**WHAT IS NEEDED**
Filter out all lines without the word "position" from the data below, please, and copy the rest.

**INFORMATION SHOWN**
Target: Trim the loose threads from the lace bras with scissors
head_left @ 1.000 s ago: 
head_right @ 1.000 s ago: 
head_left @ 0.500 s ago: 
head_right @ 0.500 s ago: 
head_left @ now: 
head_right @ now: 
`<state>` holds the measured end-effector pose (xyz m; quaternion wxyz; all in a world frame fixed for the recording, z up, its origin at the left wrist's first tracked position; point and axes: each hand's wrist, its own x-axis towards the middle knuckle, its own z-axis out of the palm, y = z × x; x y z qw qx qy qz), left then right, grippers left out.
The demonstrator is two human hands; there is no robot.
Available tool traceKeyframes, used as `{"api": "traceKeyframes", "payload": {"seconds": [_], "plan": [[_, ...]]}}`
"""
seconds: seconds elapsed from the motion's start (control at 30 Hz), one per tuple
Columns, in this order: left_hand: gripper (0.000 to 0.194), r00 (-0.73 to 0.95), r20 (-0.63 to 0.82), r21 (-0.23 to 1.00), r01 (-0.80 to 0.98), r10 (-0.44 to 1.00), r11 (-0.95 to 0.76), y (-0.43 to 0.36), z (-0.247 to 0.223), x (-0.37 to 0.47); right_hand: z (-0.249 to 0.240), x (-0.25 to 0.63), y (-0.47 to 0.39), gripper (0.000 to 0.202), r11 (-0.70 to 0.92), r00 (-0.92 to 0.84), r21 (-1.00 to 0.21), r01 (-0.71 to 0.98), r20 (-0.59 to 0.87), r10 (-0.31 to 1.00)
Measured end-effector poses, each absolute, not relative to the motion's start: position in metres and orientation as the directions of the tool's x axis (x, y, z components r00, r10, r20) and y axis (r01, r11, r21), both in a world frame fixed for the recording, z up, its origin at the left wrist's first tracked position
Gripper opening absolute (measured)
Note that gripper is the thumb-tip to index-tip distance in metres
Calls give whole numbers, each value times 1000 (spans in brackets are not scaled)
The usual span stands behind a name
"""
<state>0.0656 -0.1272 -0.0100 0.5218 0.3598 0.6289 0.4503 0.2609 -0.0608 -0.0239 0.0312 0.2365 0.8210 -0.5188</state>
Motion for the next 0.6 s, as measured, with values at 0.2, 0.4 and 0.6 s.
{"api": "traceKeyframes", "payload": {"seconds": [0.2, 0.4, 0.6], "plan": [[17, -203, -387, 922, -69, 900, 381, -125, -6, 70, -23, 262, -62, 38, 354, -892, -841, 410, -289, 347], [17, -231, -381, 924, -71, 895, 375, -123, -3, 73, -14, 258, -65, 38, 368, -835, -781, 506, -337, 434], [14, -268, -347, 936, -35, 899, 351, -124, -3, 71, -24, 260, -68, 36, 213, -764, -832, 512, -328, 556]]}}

**EXPECTED ANSWER**
`<state>` holds the measured end-effector pose (xyz m; quaternion wxyz; all in a world frame fixed for the recording, z up, its origin at the left wrist's first tracked position; point and axes: each hand's wrist, its own x-axis towards the middle knuckle, its own z-axis out of the palm, y = z × x; x y z qw qx qy qz), left then right, grippers left out.
Measured end-effector poses, each absolute, not relative to the motion's start: position in metres and orientation as the directions of the tool's x axis (x, y, z components r00, r10, r20) and y axis (r01, r11, r21), both in a world frame fixed for the recording, z up, its origin at the left wrist's first tracked position

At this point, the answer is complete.